Quelques groupes exemplaires. Depuis quatre ans, quelques entreprises commencent à prendre ce risque au sérieux avec la promotion de respect des horaires de travail et l’obligation de prendre ses temps de récupération et ses RTT, comme le constate le Dr Martineau: « C’est le cas pour certaines grands groupes comme l’IFP énergies nouvelles [Institut français du pétrole, NDLR] qui s’est doté d’une charte de bonnes pratiques pour les réunions et les mails. Par ailleurs, ce groupe possède un système de signalement lorsqu’un collaborateur effectue plus de 4 journée de 10H par trimestre. » En Allemagne, Volkswagen a décrété une trêve quotidienne de réception d’emails sur les téléphones professionnels. Les serveurs informatiques de l’entreprise ne dirigent plus les courriels vers les smartphones entre 18H15 et 07H00. Et, en France, un récent accord de branche a inscrit « un droit à la déconnexion » pour les cadres du secteur du numérique ne bénéficiant pas d’horaires fixes.

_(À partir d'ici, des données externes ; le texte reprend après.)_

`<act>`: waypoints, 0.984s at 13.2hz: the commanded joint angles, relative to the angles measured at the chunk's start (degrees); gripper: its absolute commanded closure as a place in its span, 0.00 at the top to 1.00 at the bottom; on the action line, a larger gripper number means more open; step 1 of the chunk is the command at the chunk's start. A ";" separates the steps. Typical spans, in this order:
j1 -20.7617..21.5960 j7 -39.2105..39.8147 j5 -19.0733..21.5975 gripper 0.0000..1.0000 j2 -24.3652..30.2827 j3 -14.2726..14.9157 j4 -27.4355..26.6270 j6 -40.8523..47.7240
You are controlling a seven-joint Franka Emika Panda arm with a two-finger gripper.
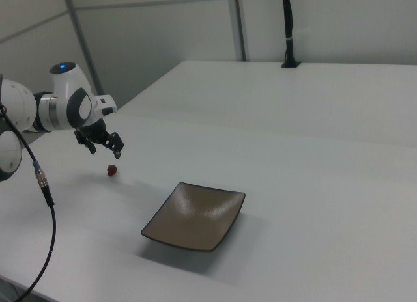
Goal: Strawberries on a ceramic plate
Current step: 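Lower the gripper over the strawberry and close on it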
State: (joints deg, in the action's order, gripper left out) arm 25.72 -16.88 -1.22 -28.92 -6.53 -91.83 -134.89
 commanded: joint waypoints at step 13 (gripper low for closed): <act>1.35 -0.61 -7.13 0.30 -6.68 0.47 1.39 -4.94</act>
State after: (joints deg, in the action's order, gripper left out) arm 26.43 -16.90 -7.35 -34.95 -6.53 -91.61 -138.95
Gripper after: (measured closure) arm 0.326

Un début de reconnaissance.
Florence Pinaud
Cinq conseils pour lutter contre le burn-out
Pascale Polizzi, auteur du livre kindle (livre électronique au format kindle d’Amazon) No-Stress, No-Burnout , propose cinq réflexes simples permettant de lutter contre le travail excessif et compulsif.

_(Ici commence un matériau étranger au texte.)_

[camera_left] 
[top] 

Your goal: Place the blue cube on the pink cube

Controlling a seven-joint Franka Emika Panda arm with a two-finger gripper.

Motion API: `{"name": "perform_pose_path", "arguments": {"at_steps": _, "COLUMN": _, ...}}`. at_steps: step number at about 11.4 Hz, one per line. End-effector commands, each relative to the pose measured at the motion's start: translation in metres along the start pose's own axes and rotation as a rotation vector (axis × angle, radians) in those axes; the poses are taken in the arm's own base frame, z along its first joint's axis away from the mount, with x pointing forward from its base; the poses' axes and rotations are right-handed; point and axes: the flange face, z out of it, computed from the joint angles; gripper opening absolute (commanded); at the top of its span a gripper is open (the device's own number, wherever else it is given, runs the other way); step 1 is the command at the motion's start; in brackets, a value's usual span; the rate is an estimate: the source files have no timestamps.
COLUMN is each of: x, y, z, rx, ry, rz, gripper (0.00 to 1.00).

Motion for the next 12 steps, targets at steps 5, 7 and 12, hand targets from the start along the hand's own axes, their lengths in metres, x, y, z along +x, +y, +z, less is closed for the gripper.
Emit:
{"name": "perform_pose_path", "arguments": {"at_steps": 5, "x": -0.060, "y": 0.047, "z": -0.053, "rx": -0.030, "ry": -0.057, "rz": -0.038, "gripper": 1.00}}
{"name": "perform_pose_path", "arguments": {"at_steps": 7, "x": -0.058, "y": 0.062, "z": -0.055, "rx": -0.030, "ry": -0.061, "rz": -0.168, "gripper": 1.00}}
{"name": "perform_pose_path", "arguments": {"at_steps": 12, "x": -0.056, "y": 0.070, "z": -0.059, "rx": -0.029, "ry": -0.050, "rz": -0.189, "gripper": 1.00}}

– S’astreindre à pratiquer un exercice physique au minimum une fois par semaine. Qu’il s’agisse de jogging, de sport en salle, de yoga ou de sport collectif, l’exercice permet d’évacuer les tensions et de réduire le stress.
– Conserver à tout prix des centres d’intérêt et des activités extérieures à la vie professionnelle. Aller régulièrement au cinéma ou voir des expositions, rencontrer des amis, faire du shopping… Ces activités extérieures donnent un peu de recul empêchent les salariés de se laisser déborder par leur vie professionnelle.
– Eviter les aliments et les substances qui, sous prétexte de donner un coup de fouet sur le moment, fatiguent l’organisme à moyen terme. Il s’agit du café, bien sûr, mais aussi des sucreries que l’on grignote au bureau et des cocktails alcoolisés que l’on prend pour se détendre.
– Quand on est fatigué, pratiquer une micro sieste pendant 10 à 20 minutes, même au bureau, pour recharger ses batteries.
– Trouver le moyen de se détendre avec un bain chaud ou une musique douce et s’astreindre à user de cette pratique régulièrement.